My first idea is to not store the salt/verifier in DB, but inside a separate binary file encrypted with our company password. The password isn't hard-coded in the source code, it's loaded (ideally in TPM) from our external USB key when we start the RESTful service. This prevent some kind of attacks but not all.

May be we can solve the problem only if the server himself can't check alone when a password is good or not. I mean, the solution is may be to store one piece of the secret on the user's device. Like if in the SRP protocol, the salt wasn't sent by the server but sent by the user's device. Of course, it's not good if the user send each time the same bytes to the server because of possible MITM interception (even if we mitigate the risk because we uses HTTS, HSTS, HPKP and TLS 1.2 minimum required).

My question is, there is a recommended protocol to do this kind of « shared-verification » please?

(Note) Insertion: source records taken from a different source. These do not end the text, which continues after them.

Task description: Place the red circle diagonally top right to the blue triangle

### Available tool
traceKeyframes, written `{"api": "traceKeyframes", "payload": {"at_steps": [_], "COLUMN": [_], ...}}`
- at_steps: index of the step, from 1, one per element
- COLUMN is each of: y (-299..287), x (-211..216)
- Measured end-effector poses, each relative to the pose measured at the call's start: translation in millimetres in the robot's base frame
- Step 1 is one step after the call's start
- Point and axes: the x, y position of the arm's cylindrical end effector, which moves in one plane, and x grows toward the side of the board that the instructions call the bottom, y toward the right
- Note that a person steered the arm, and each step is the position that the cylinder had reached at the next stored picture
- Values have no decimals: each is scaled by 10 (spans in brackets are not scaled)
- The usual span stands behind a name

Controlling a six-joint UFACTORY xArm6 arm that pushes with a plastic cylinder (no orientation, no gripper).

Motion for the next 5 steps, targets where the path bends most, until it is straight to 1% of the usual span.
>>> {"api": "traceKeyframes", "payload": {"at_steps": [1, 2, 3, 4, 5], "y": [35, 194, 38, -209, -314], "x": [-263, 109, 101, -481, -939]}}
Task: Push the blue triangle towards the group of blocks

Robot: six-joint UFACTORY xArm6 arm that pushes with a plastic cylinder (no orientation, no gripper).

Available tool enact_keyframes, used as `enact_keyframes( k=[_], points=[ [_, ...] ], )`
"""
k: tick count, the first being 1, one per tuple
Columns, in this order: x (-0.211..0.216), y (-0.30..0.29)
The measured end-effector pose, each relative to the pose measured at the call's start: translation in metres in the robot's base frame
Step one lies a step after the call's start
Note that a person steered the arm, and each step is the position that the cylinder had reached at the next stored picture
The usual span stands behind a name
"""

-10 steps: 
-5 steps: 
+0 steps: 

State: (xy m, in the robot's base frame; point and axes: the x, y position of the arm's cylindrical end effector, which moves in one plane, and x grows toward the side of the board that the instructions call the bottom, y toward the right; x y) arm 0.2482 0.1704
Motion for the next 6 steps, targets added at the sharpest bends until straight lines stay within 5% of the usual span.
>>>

The best way I've found currently is this one (inspired by the FIDO UAF/U2F challenges) :

When the user sign up:

  • A random salt of 32 bytes is generated,
  • the user's password is derived with Argon2id and the salt,
  • the salt is saved on the user's device DB (indexedDB),
  • we use the derived key as a private ECDSA P-512 key and deducing the matching public key associated,
  • we send this public key to the server, the server store it in the DB

Then, when the user sign in:

  • The server generate a 512 random bits as a challenge,
  • the user's device derive the inputted password with Argon2id and the saved salt,
  • we use the derived key as a private ECDSA P-512 key and sign the server's challenge,
  • we send the signature of the challenge to the server,
  • the server use the user's public key to verify the challenge

With this solution, even a sysadmin of our staff can't brute force the password of a user in the DB because he doesn't have all the required elements to known when the password match. Of course, we can also store the user's public key encrypted with our password in a separated binary file to increase the security.

And yes, I known this technique requires that the user authorized each device he want to uses to save each time a new salt on the indexedDB, it's not a problem for our case.

Another idea, more simple, should be to keep SRP, but rather than using the derived user's password directly in SRP, to firstly use a random binary mask (XOR) on the password. The mask is saved on the user's device indexedDB.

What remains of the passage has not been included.